What it means for the steel and manufacturing sectors

For steelmakers and metal-processing companies, AI data centers represent an emerging end market alongside established construction, energy and industrial demand. The most direct opportunities are likely to appear in structural products, fabricated components, electrical infrastructure and equipment used to construct and operate high-density computing facilities.

The larger significance is that digital infrastructure is becoming increasingly physical. The more computational capacity the global economy wants, the more buildings, substations, transmission systems, cooling equipment and energy-generation assets must be constructed to support it.

AI therefore should not be viewed solely through the lens of semiconductor production or software development. Its continued expansion is creating a broader industrial investment cycle in which computing capacity, electricity, raw materials and capital are increasingly interconnected.

Conclusion

The rapid development of AI data centers is creating a new source of demand for steel, electricity, copper, electrical equipment, cooling systems and construction capacity. The scale of investment is large enough to affect infrastructure planning and capital markets, while physical bottlenecks in power networks and equipment supply are becoming important constraints on the speed of expansion.
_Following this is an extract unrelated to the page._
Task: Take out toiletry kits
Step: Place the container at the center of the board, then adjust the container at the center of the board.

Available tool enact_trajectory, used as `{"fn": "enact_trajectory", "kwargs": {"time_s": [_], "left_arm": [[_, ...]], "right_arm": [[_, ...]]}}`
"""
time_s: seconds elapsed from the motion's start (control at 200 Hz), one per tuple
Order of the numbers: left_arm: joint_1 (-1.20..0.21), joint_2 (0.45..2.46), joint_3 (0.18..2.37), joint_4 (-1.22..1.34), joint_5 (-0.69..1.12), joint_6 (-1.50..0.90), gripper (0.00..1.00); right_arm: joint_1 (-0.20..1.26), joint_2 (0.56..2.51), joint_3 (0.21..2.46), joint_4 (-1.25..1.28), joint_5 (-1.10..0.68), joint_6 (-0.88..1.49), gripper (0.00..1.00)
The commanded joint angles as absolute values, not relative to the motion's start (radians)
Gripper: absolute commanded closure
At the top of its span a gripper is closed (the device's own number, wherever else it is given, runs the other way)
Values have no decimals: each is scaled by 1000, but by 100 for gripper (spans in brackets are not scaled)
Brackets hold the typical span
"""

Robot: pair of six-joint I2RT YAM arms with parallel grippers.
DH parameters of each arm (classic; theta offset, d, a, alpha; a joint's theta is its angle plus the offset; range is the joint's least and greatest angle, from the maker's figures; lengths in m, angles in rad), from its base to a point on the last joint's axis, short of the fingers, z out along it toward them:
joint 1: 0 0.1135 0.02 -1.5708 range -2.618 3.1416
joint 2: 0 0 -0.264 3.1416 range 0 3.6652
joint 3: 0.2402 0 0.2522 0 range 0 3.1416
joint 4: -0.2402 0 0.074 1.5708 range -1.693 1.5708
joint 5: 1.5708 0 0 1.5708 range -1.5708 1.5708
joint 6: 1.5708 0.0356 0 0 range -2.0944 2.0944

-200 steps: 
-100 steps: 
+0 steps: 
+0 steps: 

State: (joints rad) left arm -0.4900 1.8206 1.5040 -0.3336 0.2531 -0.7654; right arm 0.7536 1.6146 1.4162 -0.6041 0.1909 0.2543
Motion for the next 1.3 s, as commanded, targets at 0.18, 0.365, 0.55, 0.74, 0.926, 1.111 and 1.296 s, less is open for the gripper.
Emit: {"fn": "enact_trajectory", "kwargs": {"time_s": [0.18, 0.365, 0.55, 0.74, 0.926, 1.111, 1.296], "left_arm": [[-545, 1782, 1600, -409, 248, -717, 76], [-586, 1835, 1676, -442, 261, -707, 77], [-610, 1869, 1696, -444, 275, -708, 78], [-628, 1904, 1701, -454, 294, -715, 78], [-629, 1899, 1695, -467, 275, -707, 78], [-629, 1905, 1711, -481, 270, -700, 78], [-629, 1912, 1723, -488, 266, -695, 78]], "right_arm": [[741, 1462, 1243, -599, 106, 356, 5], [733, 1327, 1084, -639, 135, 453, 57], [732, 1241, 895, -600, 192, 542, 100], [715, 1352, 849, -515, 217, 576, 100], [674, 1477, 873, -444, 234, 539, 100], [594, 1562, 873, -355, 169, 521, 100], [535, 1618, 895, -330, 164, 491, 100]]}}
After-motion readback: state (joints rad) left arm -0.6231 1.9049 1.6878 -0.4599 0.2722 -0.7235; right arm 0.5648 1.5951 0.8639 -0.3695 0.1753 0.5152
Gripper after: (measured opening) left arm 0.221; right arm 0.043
At the financial level, the growing use of corporate debt to fund AI infrastructure raises a legitimate question about competition for investor capital. However, it would be misleading to attribute higher government borrowing costs primarily to AI investment. Sovereign yields remain driven by a much wider combination of inflation, fiscal policy, monetary policy, economic conditions and geopolitical risk.

The more durable conclusion is industrial rather than financial: AI is turning computing capacity into a major infrastructure-development story. As data centers become larger and more power-intensive, the demand generated by AI will increasingly be visible not only in technology statistics, but also in steel production, electrical manufacturing, power generation, grid investment and the allocation of global capital.